Prom 29 had a distinctly French flavour, featuring music by Ravel and Messiaen, two composers who idolized Mozart, whose music opened the evening. The concert was bookended by two works in which dance featured strongly, from Mozart’s elegant post-Baroque ballet sequence for Idomeneo to Ravel’s swirling, breathless portrait of the disintegration of fin-de-siècle Vienna. Ravel also looked to Mozart’s piano concertos as a model for his own, and the vibrant, jazzy G major concerto formed the second part of the first half of the programme, performed by French pianist Jean-Efflam Bavouzet.
The Mozart was an agreeable hors d’oeuvre to the main courses of the evening, giving the BBC Philharmonic’s string section an opportunity to display silken lyrical textures. Nicholas Collon’s conducting seemed almost “scoreless”, such was his ease in the music, and the entire ensemble displayed crisp articulation and a keen sense of timing.
Maurice Ravel declared that the music of a concerto should be “light-hearted and brilliant and not aim at profundity or dramatic effects”. Never mind then that his concerto for the left hand is one of the most serious in the repertoire! In contrast, the Piano Concerto in G major fizzes and sparkles, all jaunty Art Deco angles and jazz-inspired rhythms with some very obvious nods to Gershwin’s Rhapsody in Blue (composed in 1924) in the opening movement. There are Lisztian touches too in the frenetic glissandi and virtuoso passages, and references to Ravel’s Basque heritage in Spanish-inspired rhythms and guitar improvisation. The movement opens with a whipcrack and a cheerful piccolo ditty – no profundity or pretension here! - before moving into exuberant quasi-divertimento territory.
The slow movement has a simple linear continuity, which owes much to the Larghetto of Mozart’s Clarinet Quintet to which Ravel referred while composing it. After the opening statements in the piano, the theme is taken over by the orchestra and the piano bubbles along with filigree passages redolent of the decorated passages of the slow movements of Mozart piano concertos and sonatas. Jean-Efflam Bavouzet’s featherlight touch and delicacy of tone were given free rein in this serene middle movement. In the outer movements, his colouring, deftness, ebullience and finesse, dispatching the most complex passages with lightness and sensitivity, made for an exciting and idiomatic performance, matched by the energy and enthusiasm of the orchestra.
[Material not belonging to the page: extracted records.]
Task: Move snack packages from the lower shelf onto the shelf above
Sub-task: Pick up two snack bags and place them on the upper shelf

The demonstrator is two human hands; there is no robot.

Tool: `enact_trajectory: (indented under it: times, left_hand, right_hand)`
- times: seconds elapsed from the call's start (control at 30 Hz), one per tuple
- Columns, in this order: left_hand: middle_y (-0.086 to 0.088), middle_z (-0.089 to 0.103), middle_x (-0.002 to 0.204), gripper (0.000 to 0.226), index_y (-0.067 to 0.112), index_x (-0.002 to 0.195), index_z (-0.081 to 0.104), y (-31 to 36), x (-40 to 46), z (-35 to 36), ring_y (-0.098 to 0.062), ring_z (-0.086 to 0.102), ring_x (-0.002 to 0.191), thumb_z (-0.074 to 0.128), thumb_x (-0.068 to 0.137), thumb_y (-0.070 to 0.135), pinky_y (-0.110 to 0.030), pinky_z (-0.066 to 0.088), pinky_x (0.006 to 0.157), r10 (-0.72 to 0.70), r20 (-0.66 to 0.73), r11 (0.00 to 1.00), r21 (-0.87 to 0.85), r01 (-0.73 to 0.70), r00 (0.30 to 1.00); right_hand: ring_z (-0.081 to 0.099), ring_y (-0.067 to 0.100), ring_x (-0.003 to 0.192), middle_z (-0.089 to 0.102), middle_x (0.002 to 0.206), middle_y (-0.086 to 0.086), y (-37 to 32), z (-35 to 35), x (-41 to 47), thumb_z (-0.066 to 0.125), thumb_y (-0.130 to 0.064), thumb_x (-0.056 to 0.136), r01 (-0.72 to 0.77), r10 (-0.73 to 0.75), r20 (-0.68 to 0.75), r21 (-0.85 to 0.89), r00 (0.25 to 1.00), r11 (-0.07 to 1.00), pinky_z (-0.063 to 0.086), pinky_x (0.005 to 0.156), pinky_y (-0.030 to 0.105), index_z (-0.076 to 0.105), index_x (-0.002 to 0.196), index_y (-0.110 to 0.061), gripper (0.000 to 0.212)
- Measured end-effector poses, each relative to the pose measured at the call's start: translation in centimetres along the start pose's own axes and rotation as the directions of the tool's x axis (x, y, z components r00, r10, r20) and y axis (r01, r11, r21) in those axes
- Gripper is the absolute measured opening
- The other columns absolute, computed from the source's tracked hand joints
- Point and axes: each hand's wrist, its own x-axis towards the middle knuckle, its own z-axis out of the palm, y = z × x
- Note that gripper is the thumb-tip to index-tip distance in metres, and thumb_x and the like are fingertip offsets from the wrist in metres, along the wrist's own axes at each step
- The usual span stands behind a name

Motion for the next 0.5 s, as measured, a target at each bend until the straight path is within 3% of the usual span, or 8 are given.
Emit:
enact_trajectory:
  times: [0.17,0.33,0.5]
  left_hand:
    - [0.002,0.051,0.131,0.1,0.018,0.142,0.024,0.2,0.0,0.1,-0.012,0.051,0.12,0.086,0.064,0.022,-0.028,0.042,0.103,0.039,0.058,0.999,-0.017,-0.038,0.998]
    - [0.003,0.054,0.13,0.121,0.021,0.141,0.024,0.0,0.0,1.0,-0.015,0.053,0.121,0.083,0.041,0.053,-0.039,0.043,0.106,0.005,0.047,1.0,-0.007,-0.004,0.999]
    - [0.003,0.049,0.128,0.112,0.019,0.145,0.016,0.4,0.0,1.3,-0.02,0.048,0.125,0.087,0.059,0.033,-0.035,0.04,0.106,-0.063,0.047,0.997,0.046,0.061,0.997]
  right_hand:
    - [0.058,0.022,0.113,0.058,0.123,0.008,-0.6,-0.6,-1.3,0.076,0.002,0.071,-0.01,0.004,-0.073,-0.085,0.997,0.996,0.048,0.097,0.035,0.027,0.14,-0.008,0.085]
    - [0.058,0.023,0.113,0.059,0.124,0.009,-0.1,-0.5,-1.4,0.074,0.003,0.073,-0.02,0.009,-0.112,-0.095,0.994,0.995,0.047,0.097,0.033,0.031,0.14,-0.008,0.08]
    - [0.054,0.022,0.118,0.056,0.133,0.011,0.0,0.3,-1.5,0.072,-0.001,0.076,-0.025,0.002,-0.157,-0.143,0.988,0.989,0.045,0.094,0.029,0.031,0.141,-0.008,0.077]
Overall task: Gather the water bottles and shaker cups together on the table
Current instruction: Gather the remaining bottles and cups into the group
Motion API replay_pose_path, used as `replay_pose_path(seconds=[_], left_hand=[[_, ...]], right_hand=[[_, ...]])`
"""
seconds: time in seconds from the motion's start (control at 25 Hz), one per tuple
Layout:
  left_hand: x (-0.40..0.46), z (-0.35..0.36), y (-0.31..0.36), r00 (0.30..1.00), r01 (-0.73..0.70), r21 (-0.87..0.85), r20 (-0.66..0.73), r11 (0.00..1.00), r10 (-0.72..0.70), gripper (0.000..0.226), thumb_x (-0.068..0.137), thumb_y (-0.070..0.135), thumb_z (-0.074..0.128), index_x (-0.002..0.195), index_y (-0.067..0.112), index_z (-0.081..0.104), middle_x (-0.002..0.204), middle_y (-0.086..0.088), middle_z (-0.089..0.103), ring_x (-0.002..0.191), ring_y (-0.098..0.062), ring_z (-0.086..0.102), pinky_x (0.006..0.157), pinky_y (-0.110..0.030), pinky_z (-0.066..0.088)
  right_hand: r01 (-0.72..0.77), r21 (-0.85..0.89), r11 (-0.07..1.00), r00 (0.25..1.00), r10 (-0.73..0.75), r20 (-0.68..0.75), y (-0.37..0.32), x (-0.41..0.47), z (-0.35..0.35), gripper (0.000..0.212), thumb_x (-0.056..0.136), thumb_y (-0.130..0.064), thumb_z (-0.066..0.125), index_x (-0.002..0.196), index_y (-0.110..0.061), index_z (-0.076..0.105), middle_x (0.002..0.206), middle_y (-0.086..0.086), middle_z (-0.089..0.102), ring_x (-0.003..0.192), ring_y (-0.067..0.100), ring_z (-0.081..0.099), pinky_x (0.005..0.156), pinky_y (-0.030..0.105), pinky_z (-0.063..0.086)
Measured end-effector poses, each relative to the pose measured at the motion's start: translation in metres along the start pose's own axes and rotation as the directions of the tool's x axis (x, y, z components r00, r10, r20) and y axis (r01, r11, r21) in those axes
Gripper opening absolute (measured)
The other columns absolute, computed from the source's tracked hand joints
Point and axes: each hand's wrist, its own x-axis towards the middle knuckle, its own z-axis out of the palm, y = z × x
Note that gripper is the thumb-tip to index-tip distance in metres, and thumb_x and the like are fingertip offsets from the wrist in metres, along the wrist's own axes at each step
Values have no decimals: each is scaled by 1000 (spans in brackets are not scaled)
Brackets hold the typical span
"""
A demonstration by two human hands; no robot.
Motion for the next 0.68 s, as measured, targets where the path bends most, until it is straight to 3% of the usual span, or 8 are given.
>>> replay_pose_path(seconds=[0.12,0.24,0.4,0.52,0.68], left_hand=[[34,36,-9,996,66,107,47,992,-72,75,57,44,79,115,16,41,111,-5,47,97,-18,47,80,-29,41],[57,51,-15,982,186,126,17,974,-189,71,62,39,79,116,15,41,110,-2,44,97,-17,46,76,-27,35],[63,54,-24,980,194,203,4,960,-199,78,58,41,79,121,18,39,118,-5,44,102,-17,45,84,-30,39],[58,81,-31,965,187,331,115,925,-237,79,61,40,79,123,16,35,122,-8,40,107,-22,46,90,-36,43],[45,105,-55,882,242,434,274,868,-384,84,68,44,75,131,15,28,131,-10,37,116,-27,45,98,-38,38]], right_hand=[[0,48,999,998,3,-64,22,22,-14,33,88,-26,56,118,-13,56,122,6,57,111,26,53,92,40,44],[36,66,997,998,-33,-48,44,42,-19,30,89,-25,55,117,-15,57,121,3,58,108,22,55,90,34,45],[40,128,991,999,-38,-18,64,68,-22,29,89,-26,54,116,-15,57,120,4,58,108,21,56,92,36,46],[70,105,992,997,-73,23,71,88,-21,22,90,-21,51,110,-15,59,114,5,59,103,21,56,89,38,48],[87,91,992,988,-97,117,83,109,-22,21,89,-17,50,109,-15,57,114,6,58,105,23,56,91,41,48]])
Special mention must go to the piccolo, cor anglais, principal horn, trumpet and bassoon players in this work. Bavouzet enjoys a special relationship with the BBC Philharmonic and it showed in the strong empathy and evident pleasure between soloist and orchestra.
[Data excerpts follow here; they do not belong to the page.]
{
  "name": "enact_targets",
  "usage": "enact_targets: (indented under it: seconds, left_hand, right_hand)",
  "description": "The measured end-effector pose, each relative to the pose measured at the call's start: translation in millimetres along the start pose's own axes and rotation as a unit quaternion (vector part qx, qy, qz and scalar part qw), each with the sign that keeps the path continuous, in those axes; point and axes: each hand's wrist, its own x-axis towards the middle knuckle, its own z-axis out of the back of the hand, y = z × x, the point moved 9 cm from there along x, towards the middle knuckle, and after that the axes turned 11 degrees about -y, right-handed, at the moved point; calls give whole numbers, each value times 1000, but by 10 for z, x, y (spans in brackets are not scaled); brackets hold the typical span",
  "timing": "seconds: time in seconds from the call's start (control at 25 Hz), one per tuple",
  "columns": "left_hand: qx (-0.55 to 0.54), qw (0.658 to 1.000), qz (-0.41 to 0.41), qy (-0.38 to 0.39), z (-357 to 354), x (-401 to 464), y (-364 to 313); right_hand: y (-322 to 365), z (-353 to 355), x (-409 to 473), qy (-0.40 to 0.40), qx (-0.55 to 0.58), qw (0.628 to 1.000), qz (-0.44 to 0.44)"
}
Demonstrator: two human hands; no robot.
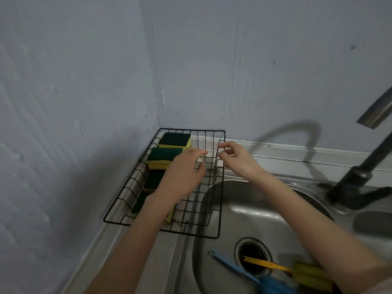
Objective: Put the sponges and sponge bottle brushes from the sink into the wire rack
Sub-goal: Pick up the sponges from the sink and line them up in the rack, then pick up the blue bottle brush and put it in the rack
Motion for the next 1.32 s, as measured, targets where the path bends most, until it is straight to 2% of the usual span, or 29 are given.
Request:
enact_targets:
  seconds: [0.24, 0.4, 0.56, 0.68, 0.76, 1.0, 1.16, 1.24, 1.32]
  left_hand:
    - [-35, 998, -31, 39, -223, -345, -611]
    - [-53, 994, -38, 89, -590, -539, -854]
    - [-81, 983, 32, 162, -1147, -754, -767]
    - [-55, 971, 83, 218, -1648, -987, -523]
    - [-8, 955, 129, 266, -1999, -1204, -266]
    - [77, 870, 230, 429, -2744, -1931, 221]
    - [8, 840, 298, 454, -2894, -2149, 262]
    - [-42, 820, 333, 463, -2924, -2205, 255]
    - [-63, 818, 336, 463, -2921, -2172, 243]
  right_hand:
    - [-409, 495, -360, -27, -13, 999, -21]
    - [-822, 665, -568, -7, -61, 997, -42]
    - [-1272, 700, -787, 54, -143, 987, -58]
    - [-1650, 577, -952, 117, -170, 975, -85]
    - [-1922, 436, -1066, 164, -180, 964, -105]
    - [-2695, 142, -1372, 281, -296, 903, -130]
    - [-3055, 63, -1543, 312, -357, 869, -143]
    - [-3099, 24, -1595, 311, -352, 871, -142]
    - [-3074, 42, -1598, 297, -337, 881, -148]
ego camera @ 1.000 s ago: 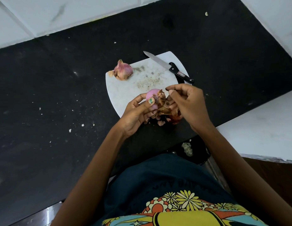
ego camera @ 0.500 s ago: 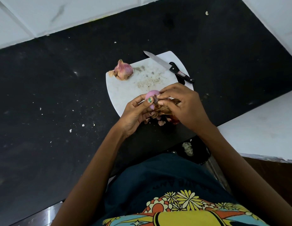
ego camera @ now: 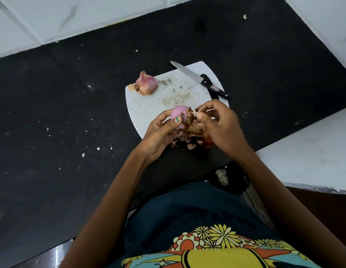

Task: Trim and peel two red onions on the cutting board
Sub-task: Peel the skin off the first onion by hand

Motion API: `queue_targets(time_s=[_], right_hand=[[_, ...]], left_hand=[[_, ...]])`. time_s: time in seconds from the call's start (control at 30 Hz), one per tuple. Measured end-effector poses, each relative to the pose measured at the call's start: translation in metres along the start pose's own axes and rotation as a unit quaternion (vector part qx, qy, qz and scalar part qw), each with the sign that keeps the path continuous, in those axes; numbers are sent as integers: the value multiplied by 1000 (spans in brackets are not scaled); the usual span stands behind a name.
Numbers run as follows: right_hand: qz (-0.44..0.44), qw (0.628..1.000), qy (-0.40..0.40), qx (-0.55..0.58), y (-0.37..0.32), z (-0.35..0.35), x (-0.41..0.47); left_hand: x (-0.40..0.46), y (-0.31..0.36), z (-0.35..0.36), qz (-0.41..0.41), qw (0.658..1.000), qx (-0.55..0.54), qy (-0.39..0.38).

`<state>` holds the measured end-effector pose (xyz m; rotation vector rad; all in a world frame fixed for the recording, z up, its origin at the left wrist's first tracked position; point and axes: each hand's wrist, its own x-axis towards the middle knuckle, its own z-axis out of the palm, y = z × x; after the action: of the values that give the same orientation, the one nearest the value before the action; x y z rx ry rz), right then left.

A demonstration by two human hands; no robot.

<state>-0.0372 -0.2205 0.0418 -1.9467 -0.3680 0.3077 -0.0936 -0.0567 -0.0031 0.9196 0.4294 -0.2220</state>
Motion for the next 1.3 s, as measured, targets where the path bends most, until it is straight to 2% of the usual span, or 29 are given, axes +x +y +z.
queue_targets(time_s=[0.1, 0.17, 0.53, 0.77, 0.97, 1.17, 1.3], right_hand=[[65, 996, 21, 61, -3, 4, -1], [83, 995, 31, 54, -5, 8, -2], [91, 992, 74, 49, -5, 20, -6], [91, 995, 43, 12, 4, 15, 1], [131, 979, 99, 120, 1, 8, 0], [145, 978, 22, 149, -6, 7, -1], [140, 985, 0, 99, -7, 6, -2]], left_hand=[[-1, 1, 2, 17, 1000, 9, 3], [-1, 0, 2, 32, 999, 20, 3], [3, -5, 1, 108, 989, 87, 44], [0, -3, 5, 79, 995, 62, 14], [-1, -1, 5, 68, 997, 31, 6], [-1, -1, 4, 49, 999, 16, -9], [-2, 1, 4, 56, 998, 36, -16]])
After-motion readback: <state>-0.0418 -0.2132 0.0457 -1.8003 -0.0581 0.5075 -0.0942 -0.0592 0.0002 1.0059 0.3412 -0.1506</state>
An encore followed, a skittering Étude de Concert by Gabriel Pierné, so exquisitely voiced by Bavouzt that I wondered if the woodwind had joined in at one point.
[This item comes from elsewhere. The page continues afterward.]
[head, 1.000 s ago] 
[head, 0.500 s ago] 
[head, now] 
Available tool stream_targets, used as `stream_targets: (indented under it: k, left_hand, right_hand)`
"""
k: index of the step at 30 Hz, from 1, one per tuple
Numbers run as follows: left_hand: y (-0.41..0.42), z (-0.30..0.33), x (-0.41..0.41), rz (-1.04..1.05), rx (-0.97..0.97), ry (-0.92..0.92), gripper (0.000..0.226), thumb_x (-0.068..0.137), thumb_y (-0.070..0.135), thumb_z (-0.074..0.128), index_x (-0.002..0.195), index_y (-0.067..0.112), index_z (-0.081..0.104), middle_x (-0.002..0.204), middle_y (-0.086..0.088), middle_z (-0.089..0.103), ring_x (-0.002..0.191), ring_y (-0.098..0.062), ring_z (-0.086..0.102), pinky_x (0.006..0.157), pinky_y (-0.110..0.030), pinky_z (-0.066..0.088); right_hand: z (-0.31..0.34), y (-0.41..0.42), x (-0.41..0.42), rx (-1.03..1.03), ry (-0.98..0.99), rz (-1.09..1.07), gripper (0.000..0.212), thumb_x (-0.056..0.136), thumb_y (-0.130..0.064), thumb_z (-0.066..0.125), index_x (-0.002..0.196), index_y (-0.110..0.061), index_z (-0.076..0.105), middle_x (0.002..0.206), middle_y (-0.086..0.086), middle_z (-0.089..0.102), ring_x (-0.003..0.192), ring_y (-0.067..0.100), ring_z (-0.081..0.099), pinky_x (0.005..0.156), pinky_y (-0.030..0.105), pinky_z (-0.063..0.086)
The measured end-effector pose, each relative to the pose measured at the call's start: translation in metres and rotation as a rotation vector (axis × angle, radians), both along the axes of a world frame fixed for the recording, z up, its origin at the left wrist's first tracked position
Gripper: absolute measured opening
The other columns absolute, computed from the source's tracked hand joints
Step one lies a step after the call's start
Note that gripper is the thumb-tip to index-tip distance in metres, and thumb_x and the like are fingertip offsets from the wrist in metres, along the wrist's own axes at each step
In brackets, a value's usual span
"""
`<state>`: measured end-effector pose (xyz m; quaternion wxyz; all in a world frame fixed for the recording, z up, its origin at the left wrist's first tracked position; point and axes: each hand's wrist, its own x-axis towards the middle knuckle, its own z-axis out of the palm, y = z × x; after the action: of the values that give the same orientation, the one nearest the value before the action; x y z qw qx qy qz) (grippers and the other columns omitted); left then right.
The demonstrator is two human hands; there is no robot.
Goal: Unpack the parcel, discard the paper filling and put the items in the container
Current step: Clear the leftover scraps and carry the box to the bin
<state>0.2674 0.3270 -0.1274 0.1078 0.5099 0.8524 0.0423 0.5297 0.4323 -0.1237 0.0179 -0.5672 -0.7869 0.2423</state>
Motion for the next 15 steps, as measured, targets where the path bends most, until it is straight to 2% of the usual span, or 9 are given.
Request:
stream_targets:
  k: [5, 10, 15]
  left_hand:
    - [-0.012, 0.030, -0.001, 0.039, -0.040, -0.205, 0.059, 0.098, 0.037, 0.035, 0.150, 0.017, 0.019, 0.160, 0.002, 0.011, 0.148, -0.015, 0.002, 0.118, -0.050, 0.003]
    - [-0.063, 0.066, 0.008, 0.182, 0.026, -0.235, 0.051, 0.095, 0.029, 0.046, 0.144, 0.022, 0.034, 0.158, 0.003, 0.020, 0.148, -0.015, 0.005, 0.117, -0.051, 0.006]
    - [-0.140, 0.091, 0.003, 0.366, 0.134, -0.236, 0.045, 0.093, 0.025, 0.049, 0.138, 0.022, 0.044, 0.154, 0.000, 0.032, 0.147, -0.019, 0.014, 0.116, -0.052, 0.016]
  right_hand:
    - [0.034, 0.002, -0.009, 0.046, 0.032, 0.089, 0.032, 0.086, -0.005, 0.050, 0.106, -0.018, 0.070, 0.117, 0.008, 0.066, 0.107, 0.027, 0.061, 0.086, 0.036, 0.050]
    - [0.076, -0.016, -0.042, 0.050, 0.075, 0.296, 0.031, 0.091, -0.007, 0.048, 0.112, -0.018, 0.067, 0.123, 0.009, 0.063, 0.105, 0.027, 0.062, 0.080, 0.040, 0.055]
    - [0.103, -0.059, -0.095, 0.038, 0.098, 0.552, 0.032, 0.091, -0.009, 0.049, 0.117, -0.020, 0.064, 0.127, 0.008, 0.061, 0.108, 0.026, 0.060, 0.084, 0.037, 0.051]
Back to the auditorium for the second half and a glorious array of percussion was assembled on the stage in readiness for the Messiaen. Un oiseau des arbres de Vies (Oiseau tui) was intended to be part of a pair of movements featuring the tui bird from New Zealand and the lyrebird from Australia and were to be placed third and fourth in Messiaen’s 12-movement working plan for his Éclairs sur l’Au-delà…. (Illuminations of the Beyond). The lyrebird remained in the finished work, but Messiaen decided to omit the tui bird. He had in fact written up all the music for the movement and needed only to write up the orchestration, and the score was marked with his customary “Bien” to indicate a finished piece. The orchestration in this performance (a world première) was realised by Christopher Dingle based on Messiaen’s annotations. The work opens with a punchy squawk from almost the entire orchestra which then interjects a frisky song that is shared around the orchestra and repeatedly falls onto three cellos. In a pre-concert interview with Radio 3, Nicholas Collon admitted that the work is incredibly difficult to conduct because of the rapid switches of tempo and myriad time signatures, but the performance was sharply articulated, rhythmic and colourful, and the percussion section was particularly fine in this work.